*Task objective*.
Could you output each line of the data that follows exactly?

*Data section*.
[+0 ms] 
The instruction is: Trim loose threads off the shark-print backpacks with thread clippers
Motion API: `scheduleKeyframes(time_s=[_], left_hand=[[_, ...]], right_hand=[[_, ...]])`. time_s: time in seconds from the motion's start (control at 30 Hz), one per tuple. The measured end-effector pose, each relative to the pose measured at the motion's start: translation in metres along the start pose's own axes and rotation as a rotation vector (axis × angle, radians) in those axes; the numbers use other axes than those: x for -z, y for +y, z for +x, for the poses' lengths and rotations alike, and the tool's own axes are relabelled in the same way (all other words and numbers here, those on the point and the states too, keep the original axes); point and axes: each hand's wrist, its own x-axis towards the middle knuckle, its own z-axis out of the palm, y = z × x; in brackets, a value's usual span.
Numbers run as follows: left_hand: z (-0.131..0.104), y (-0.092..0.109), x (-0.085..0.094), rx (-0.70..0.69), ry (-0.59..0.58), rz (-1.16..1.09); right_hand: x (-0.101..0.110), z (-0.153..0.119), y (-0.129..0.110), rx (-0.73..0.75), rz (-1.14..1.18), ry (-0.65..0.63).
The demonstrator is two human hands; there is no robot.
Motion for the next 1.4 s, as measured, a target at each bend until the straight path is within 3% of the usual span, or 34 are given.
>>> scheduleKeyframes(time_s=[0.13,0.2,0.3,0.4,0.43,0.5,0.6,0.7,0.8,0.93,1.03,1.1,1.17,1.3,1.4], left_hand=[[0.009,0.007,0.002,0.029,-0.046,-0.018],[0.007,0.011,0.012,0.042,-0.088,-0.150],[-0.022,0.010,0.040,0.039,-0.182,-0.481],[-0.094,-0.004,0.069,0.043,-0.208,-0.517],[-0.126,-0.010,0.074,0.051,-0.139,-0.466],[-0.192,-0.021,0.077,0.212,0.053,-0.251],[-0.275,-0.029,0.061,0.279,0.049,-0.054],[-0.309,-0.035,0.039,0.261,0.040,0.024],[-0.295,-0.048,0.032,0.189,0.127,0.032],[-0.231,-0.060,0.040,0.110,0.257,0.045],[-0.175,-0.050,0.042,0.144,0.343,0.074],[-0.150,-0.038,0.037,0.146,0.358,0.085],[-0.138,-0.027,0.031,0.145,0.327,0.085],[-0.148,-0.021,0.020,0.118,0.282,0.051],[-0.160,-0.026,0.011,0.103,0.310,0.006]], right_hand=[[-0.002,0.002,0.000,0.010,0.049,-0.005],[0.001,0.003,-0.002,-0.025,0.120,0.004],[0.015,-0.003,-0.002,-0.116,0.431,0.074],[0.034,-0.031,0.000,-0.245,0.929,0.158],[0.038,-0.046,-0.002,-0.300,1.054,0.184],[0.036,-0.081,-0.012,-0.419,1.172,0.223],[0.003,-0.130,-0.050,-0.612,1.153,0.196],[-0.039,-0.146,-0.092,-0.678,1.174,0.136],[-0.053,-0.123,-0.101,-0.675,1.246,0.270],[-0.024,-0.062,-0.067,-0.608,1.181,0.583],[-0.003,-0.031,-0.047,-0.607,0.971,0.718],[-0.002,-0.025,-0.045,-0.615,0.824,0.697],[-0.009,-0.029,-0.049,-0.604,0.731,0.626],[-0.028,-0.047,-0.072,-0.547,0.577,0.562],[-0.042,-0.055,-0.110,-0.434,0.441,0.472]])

*Result below*.
[+0 ms] 
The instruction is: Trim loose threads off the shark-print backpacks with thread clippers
Motion API: `scheduleKeyframes(time_s=[_], left_hand=[[_, ...]], right_hand=[[_, ...]])`. time_s: time in seconds from the motion's start (control at 30 Hz), one per tuple. The measured end-effector pose, each relative to the pose measured at the motion's start: translation in metres along the start pose's own axes and rotation as a rotation vector (axis × angle, radians) in those axes; the numbers use other axes than those: x for -z, y for +y, z for +x, for the poses' lengths and rotations alike, and the tool's own axes are relabelled in the same way (all other words and numbers here, those on the point and the states too, keep the original axes); point and axes: each hand's wrist, its own x-axis towards the middle knuckle, its own z-axis out of the palm, y = z × x; in brackets, a value's usual span.
Numbers run as follows: left_hand: z (-0.131..0.104), y (-0.092..0.109), x (-0.085..0.094), rx (-0.70..0.69), ry (-0.59..0.58), rz (-1.16..1.09); right_hand: x (-0.101..0.110), z (-0.153..0.119), y (-0.129..0.110), rx (-0.73..0.75), rz (-1.14..1.18), ry (-0.65..0.63).
The demonstrator is two human hands; there is no robot.
Motion for the next 1.4 s, as measured, a target at each bend until the straight path is within 3% of the usual span, or 34 are given.
>>> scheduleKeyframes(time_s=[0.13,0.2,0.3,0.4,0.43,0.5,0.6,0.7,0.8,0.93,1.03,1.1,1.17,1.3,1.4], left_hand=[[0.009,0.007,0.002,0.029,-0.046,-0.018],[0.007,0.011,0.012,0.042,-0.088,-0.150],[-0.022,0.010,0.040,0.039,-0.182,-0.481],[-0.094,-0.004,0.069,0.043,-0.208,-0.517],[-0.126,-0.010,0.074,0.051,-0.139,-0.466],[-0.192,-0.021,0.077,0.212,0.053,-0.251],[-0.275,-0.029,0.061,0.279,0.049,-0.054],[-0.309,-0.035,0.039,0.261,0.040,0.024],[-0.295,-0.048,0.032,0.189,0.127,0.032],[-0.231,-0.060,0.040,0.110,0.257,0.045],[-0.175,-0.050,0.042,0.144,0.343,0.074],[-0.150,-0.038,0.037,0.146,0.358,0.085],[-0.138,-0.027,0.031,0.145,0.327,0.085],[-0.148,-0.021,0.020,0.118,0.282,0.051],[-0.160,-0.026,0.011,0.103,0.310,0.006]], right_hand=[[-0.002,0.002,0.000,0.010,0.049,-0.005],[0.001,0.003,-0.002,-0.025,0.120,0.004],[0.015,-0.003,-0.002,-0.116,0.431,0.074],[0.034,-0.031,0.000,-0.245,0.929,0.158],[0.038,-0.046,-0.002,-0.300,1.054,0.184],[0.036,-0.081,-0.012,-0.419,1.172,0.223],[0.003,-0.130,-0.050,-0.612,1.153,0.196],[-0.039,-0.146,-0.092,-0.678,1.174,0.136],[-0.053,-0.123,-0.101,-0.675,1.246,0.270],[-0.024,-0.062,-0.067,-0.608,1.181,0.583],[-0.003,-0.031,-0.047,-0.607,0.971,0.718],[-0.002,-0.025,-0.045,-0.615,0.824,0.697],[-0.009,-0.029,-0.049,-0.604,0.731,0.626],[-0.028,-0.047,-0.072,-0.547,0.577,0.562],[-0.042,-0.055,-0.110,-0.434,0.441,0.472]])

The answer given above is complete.